At the most general level, it seems to me that there is always a tendency in socialist attempts to imagine the future, to fall back into a vision of things derived not from Marx but from Christianity: an unchanging paradise in which all contradictions fall away and humanity finds peace at long last. This is explicit in William Morris’ News from Nowhere, which is subtitled “An epoch of rest”. Bordiga reminds me more of the Greek Hades, a land of gloomy shades where even the hero Achilles, appointed prince over all the dead, would say to Odysseus “I’d rather serve as another man’s labourer, as a poor peasant without land, and be alive on Earth, than be lord of all the lifeless dead” (cf The Odyssey, Song XI).


Such perspectives, it seems to me, are deeply at variance with Marx’s vision of communist society as “the end of prehistory” and the first epoch of true human freedom made possible by man’s understanding of the laws of nature and by his mastery of his own technical and above all social powers.
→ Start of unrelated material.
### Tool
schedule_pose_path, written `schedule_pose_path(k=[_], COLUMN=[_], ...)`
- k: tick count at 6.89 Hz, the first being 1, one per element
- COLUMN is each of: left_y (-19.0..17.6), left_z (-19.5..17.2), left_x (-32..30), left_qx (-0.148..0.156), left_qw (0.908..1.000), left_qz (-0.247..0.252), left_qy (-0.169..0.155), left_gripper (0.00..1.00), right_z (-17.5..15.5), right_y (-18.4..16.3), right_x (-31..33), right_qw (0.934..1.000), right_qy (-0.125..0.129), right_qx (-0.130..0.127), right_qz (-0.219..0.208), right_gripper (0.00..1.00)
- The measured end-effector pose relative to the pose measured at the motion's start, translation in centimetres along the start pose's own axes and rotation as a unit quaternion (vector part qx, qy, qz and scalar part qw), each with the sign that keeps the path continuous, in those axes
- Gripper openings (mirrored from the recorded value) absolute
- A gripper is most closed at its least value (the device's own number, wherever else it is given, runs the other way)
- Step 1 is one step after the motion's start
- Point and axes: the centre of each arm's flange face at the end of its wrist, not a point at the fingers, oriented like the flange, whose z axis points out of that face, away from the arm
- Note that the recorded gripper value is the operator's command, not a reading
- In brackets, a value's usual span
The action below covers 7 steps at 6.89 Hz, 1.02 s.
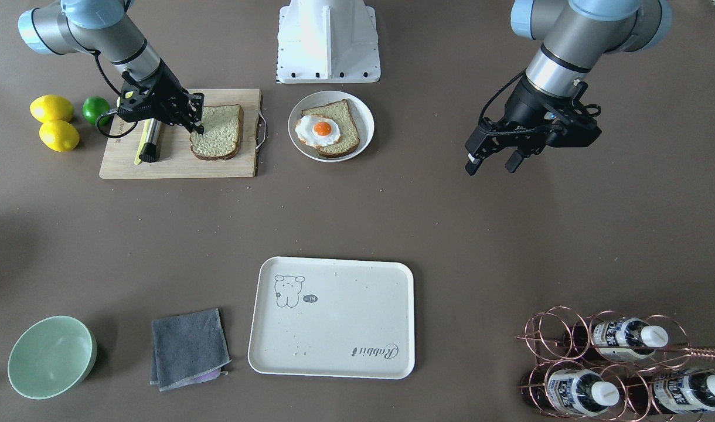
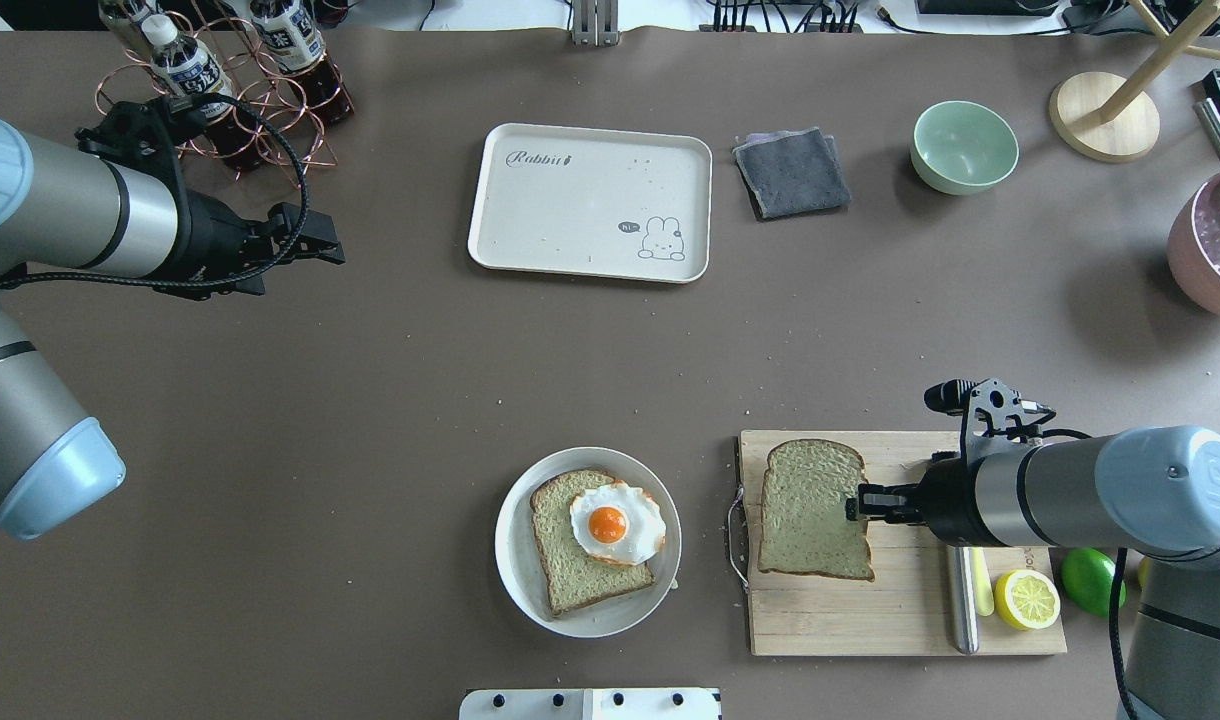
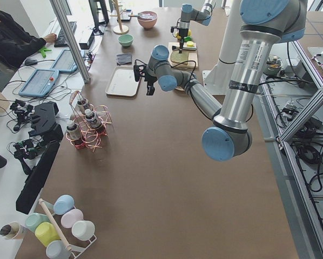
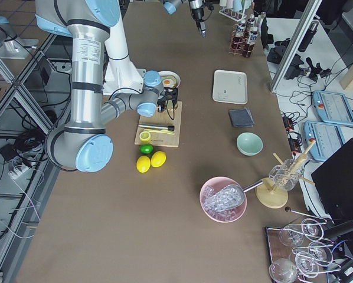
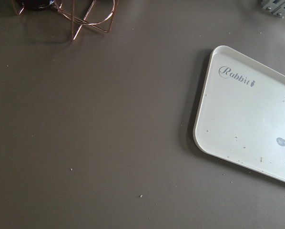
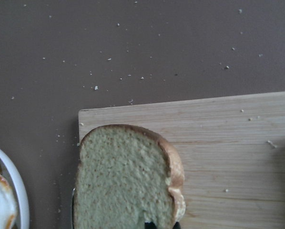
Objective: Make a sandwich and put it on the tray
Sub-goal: 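Carry the bread slice with the right gripper onto the egg toast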
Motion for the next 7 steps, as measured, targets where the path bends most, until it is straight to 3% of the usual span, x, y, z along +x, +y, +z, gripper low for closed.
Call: schedule_pose_path(k=[3,5,7], left_y=[0.0,0.0,0.4], left_z=[0.1,0.2,0.6], left_x=[0.0,0.0,0.0], left_qx=[0.000,0.002,0.005], left_qw=[1.0000,1.0000,1.0000], left_qz=[-0.001,-0.002,-0.005], left_qy=[-0.001,-0.002,-0.004], left_gripper=[0.97,0.97,0.97], right_z=[-1.4,1.6,4.7], right_y=[-0.6,0.8,3.3], right_x=[-7.4,-12.7,-16.1], right_qw=[0.9968,0.9938,0.9924], right_qy=[-0.077,-0.105,-0.114], right_qx=[-0.009,-0.005,0.002], right_qz=[-0.017,-0.034,-0.046], right_gripper=[0.00,0.00,0.00])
Such a degree of freedom can only be understood in both individual and social terms: the freedom of the individual to develop his capacities to the full, but also the freedom of society as a whole to develop social projects on a planetary scale. What could such projects be? Transforming the Earth into a garden, exploring the oceans and perhaps even colonising them with floating or undersea cities — these one can certainly imagine. But the enthusiasm for the science fiction literary genre suggests that an attempt to move beyond Earth, into the solar system at large, perhaps one day to other stars, would surely be another. One might even wonder whether such an effort is not inscribed in mankind’s genetic makeup. Ever since, at least, humanity’s first great migration out of Africa, curiosity and a longing for discovery has been one of our fundamental traits to the point where one can readily imagine that boldness and curiosity may have been selected for by the forces of evolution. Man is by nature a contradictory creature, curious and indolent, desiring both adventure and repose, longing for ease and perpetually unsatisfied when he has it.


Such a future would not therefore be free of contradictions, still less of disagreement. It would pose questions about the suitable allocation of natural resources which would be difficult to resolve: political questions in short, though not in the sense that we know them now when they are essentially a matter of class interest. Perhaps it would pose still more existential questions about our place in the universe.


The article points out that Bordiga’s attempt to assert the invariance of the “programme” since 1848 really doesn’t hold water. In fact, today a great deal of the article’s own critique of capitalism is now commonplace among ecologists, climate scientists, and even among large parts of the population. It is by no means uncommon to hear people laying the world’s problems at the door of “capitalism”, though what they understand by “capitalism” is invariably just a particular form of capitalism. It is commonplace enough to hear people say that our problems are worldwide, that they can only be solved worldwide, or that “health” should not be “tributary to the market”. It is not enough for communists merely to denounce capitalism’s misdeeds, any leftist can do that, or even left-leaning publications like The Guardian or Le Monde diplomatique.


This article is valuable in that it shows how far in advance of their time Marx and Engels were in postulating the fundamental underlying problems of man’s relationship to nature and to himself, which have to be solved if the problems posed by the destruction of the ecosystem are to be solved. But Bordiga’s vision offers us nothing positive, to my mind. Inasmuch as it is a critique of capitalism, it is a critique which is not specifically communist, inasmuch as it is a vision of the future it is fundamentally authoritarian, joyless, and as such anti-communist.